What this task involves>
Everything in the data below is left aside except the lines from the one containing "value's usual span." through the one containing "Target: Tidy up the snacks"; repeat those exactly.

Collected data>
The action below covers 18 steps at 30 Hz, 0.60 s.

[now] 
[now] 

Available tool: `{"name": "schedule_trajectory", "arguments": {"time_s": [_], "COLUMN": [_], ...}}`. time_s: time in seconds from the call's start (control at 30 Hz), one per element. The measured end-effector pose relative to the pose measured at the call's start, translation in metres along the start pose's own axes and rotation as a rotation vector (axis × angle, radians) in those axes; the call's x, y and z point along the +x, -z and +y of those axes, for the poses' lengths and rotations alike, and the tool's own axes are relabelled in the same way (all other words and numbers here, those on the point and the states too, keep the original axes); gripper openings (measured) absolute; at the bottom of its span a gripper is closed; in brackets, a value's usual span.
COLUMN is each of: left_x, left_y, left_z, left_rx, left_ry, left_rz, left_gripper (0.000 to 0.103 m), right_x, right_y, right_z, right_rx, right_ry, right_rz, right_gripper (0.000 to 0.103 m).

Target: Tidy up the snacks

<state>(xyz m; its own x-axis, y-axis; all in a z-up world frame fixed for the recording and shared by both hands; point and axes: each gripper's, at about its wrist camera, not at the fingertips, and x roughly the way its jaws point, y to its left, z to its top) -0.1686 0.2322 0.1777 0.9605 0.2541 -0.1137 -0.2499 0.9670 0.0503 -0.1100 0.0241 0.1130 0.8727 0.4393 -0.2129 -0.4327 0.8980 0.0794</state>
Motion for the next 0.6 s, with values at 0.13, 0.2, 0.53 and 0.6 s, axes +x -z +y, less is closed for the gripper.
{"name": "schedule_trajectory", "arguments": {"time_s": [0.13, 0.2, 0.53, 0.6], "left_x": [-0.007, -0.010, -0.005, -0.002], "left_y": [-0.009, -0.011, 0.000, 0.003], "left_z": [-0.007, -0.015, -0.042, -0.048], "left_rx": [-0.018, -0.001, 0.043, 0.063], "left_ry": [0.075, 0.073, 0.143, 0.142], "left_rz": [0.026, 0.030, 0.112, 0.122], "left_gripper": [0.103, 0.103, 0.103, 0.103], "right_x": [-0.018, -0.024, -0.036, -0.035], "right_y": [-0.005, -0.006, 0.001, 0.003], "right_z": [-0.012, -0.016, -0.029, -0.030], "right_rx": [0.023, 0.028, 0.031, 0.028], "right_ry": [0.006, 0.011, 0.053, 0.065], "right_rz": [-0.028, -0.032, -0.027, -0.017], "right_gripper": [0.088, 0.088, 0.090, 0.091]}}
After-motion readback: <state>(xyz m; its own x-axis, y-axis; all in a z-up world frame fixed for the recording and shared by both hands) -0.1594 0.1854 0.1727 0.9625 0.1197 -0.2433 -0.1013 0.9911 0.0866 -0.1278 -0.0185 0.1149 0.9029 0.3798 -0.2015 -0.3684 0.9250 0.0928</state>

Response area>
Available tool: `{"name": "schedule_trajectory", "arguments": {"time_s": [_], "COLUMN": [_], ...}}`. time_s: time in seconds from the call's start (control at 30 Hz), one per element. The measured end-effector pose relative to the pose measured at the call's start, translation in metres along the start pose's own axes and rotation as a rotation vector (axis × angle, radians) in those axes; the call's x, y and z point along the +x, -z and +y of those axes, for the poses' lengths and rotations alike, and the tool's own axes are relabelled in the same way (all other words and numbers here, those on the point and the states too, keep the original axes); gripper openings (measured) absolute; at the bottom of its span a gripper is closed; in brackets, a value's usual span.
COLUMN is each of: left_x, left_y, left_z, left_rx, left_ry, left_rz, left_gripper (0.000 to 0.103 m), right_x, right_y, right_z, right_rx, right_ry, right_rz, right_gripper (0.000 to 0.103 m).

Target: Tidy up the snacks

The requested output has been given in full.